81If the value of the land is considered as a site for the precise use or kind of business that the owner has already established on the land, then the prudent purchaser in the position of the owner would be prepared to increase the price to be paid to account for not moving that business from the land and hence not incurring financial costs in connection with such a move. The value to the owner is, therefore, the sum of the value of the land as a site for that business and the financial cost saved by not having to relocate that business (which equates to the financial cost of relocation of the business).
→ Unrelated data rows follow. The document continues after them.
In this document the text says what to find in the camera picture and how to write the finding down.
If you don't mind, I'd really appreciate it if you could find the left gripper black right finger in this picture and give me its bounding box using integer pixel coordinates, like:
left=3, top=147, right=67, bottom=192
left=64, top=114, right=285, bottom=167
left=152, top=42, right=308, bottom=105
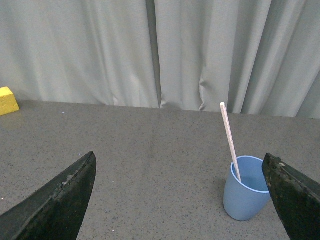
left=262, top=153, right=320, bottom=240

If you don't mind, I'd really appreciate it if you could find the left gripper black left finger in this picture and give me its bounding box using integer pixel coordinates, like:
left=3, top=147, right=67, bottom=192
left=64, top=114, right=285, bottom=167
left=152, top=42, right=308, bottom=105
left=0, top=151, right=97, bottom=240

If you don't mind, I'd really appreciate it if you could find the beige chopstick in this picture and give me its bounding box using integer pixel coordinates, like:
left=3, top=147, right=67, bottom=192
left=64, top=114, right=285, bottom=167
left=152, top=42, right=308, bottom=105
left=219, top=102, right=242, bottom=182

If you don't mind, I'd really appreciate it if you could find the blue plastic cup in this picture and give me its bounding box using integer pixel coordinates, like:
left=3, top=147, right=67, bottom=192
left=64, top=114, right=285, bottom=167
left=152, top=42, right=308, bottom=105
left=223, top=155, right=271, bottom=221

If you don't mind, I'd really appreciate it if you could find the yellow block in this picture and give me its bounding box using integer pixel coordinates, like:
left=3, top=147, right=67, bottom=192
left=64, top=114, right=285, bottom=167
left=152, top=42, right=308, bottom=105
left=0, top=86, right=20, bottom=116

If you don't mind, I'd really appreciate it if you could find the grey curtain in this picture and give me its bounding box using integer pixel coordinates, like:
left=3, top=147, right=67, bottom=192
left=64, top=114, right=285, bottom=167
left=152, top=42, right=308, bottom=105
left=0, top=0, right=320, bottom=119

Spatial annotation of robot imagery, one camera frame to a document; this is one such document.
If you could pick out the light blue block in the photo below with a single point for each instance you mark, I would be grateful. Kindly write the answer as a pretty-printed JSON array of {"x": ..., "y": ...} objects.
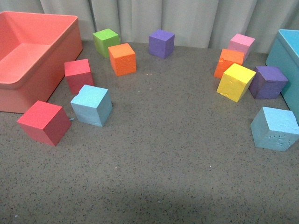
[{"x": 92, "y": 105}]

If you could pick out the light blue block dented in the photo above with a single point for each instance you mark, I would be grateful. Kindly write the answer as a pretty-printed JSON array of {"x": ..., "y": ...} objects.
[{"x": 274, "y": 129}]

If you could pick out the orange foam block left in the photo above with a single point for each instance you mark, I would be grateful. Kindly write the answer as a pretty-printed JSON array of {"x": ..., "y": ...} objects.
[{"x": 122, "y": 59}]

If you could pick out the orange foam block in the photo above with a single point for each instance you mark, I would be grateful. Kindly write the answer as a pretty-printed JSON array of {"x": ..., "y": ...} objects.
[
  {"x": 122, "y": 59},
  {"x": 227, "y": 58}
]

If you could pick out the purple foam block rear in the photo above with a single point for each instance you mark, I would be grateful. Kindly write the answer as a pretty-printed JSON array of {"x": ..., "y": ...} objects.
[{"x": 161, "y": 43}]

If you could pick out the purple foam block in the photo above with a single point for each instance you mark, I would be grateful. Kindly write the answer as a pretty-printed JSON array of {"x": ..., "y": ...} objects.
[
  {"x": 267, "y": 83},
  {"x": 161, "y": 43}
]

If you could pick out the red foam block rear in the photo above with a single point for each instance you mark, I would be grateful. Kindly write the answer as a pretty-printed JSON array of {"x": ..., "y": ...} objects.
[{"x": 78, "y": 73}]

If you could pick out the red foam block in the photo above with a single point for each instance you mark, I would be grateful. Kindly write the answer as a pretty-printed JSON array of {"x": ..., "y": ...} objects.
[
  {"x": 45, "y": 122},
  {"x": 78, "y": 73}
]

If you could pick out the green foam block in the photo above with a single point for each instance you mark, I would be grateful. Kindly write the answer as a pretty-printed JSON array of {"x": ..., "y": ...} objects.
[{"x": 104, "y": 39}]

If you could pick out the yellow foam block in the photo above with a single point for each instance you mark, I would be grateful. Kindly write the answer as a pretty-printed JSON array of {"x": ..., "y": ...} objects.
[{"x": 235, "y": 81}]

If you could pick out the orange foam block right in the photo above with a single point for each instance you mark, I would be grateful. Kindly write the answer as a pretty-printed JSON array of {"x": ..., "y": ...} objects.
[{"x": 227, "y": 58}]

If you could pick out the red foam block front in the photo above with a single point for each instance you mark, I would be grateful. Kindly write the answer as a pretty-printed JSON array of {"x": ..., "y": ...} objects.
[{"x": 45, "y": 122}]

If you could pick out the white curtain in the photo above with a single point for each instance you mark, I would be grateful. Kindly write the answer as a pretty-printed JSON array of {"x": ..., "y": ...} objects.
[{"x": 195, "y": 23}]

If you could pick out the pink foam block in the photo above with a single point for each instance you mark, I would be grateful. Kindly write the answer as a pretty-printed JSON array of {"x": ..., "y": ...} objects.
[{"x": 241, "y": 43}]

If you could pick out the purple foam block right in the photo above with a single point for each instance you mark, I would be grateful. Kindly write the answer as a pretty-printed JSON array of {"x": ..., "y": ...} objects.
[{"x": 267, "y": 83}]

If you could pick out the pink plastic bin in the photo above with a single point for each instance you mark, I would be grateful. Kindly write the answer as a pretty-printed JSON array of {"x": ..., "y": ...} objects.
[{"x": 33, "y": 50}]

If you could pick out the teal plastic bin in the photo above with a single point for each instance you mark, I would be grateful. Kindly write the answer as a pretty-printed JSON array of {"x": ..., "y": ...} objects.
[{"x": 284, "y": 54}]

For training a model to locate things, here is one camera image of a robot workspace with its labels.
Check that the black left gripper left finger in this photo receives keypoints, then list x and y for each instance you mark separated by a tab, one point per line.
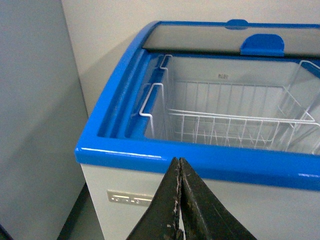
161	220

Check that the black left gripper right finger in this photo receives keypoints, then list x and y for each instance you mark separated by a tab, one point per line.
204	216

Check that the white blue chest freezer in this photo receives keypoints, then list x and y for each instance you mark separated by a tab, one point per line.
274	194

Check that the grey upright cabinet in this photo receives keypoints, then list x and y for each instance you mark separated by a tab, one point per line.
42	114

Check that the glass sliding freezer lid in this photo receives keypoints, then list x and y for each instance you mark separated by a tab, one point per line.
236	37

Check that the white wire freezer basket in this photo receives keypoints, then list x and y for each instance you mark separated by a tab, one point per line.
216	101

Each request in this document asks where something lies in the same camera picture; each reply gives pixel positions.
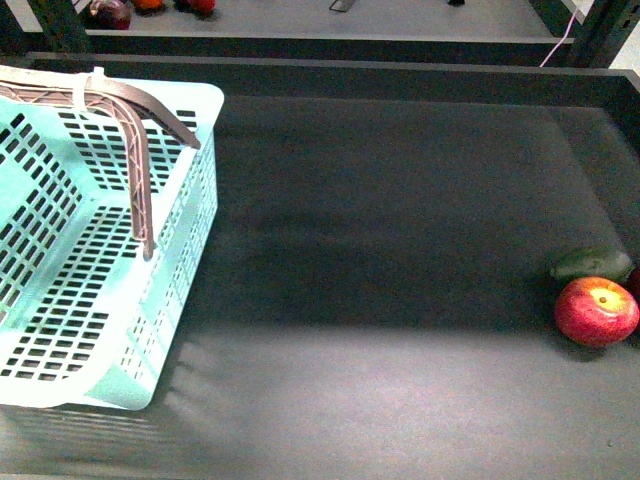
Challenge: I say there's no brown front basket handle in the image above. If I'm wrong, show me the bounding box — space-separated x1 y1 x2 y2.
1 85 154 261

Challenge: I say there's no brown basket handle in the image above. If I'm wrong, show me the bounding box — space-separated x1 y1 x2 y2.
0 74 202 151
1 85 154 261

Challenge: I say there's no light blue plastic basket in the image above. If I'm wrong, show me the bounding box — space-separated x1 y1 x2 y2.
1 79 224 410

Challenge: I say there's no red yellow apple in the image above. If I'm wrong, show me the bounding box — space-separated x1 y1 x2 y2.
553 276 639 348

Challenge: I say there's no red fruit on shelf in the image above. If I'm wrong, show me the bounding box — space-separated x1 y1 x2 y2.
174 0 216 17

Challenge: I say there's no green avocado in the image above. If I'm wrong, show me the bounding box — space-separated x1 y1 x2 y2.
550 245 635 284

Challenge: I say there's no white zip tie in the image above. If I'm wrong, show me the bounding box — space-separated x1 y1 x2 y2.
71 66 104 112

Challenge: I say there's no orange fruit on shelf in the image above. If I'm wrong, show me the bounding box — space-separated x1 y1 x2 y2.
132 0 165 13

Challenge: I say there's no dark purple fruit on shelf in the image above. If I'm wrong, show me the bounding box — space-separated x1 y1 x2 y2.
89 0 132 30

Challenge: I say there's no dark red fruit at edge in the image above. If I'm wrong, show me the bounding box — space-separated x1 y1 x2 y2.
625 267 640 300

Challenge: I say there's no black shelf frame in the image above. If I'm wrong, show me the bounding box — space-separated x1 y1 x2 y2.
1 2 639 146

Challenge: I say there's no pink cable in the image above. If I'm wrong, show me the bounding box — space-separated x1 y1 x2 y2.
538 6 581 68
82However, if the value of the land is not valued as a site for the precise use to which the owner was putting it but rather on the basis of its suitability for some more profitable form of use, the prudent purchaser in the position of the owner would not be prepared to increase the price to be paid on account of not having to move his business. This is because the owner, if he wishes to put the site to a more profitable use, necessarily would have to relocate the existing business. The owner is taken to be a person who is willing to abandon the existing use of the land to obtain the higher price based on the more profitable use. Hence, in assessing the value to the owner of the land, there would be no justification to make an addition to the value of the land based on the more profitable use because of any loss attributable to disturbance of the existing use.
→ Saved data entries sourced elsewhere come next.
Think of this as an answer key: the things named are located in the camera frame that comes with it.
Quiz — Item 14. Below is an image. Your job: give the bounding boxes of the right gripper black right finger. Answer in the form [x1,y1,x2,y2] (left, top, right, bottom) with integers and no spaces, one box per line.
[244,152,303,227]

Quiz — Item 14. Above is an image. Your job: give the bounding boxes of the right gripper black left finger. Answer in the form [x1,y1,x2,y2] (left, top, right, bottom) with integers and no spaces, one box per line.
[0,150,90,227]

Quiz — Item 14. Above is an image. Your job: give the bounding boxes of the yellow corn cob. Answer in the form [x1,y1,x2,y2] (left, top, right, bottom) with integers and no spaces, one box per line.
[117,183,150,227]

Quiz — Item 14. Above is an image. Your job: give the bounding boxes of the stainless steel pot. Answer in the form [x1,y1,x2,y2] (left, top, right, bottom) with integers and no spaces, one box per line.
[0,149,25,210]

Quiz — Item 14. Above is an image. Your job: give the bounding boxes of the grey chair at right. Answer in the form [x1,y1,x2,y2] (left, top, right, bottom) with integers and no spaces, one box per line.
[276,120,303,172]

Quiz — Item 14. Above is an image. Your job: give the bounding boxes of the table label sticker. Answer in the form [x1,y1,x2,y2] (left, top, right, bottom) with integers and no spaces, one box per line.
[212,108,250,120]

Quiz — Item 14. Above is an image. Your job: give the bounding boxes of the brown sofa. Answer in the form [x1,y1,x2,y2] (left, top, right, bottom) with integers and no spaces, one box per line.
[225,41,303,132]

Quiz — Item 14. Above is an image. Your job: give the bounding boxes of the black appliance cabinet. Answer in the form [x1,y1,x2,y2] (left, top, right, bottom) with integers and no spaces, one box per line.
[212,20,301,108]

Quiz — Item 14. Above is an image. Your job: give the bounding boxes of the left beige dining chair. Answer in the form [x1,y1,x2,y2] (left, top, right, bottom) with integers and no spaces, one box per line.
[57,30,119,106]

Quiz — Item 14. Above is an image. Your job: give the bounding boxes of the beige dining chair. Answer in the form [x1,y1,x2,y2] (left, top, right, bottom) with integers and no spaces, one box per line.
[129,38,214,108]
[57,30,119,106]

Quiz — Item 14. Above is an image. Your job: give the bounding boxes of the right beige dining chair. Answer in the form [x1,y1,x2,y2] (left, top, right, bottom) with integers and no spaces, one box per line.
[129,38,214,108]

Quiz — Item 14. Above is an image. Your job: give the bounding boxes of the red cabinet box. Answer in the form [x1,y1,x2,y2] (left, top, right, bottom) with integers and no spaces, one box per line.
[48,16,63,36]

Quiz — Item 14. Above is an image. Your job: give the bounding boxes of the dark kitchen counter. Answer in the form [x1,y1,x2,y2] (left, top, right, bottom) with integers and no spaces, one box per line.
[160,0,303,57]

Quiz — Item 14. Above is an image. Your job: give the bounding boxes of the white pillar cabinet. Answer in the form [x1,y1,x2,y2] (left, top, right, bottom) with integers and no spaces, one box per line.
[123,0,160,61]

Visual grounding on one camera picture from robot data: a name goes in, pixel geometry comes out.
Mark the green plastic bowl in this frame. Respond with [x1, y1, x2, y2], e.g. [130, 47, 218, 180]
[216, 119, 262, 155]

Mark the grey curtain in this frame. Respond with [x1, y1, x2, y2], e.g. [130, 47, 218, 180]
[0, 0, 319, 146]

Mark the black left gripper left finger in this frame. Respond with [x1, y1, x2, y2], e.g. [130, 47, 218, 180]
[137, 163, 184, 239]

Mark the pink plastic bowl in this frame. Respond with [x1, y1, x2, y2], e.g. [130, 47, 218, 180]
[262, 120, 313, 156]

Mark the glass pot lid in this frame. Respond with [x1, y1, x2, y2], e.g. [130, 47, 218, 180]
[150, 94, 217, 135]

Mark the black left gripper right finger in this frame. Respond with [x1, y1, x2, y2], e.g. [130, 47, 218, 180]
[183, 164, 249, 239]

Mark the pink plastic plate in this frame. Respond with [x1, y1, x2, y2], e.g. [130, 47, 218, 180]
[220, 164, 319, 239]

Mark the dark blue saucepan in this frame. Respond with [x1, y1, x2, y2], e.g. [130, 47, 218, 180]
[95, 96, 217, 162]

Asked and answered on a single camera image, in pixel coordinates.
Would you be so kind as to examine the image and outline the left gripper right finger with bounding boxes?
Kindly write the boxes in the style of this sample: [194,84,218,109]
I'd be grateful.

83This accords with the explanation of the majority of the Court of Appeal in Horn v Sunderland:
In the present case the respondent was occupying for farming purposes land which had a value far higher than that of agricultural land. In other words, he was putting the land to a use which, economically speaking, was not its best use, a thing which he was, of course, perfectly entitled to do. The result of the compulsory purchase will be to give him a sum equal to the true economic value of the land as building land, and he thus will realize from the land a sum which never could have been realized on the basis of agricultural user. Now he is claiming that the land from which he is being expropriated is for the purpose of valuation to be treated as building land and for the purpose of disturbance as agricultural land, and he says that the sum properly payable to him for the loss of his land is (a) its value as building land plus (b) a sum for disturbance of his farming business. It appears to me that, subject to a qualification which I will mention later, these claims are inconsistent with one another. He can only realize the building value in the market if he is willing to abandon his farming business to obtain the higher price. If he claims compensation for disturbance of his farming business, he is saying that he is not willing to abandon his farming business, that is, that he ought to be treated as a man who, but for the compulsory purchase, would have continued to farm the land, and, therefore, could not have realized the building value (at 35).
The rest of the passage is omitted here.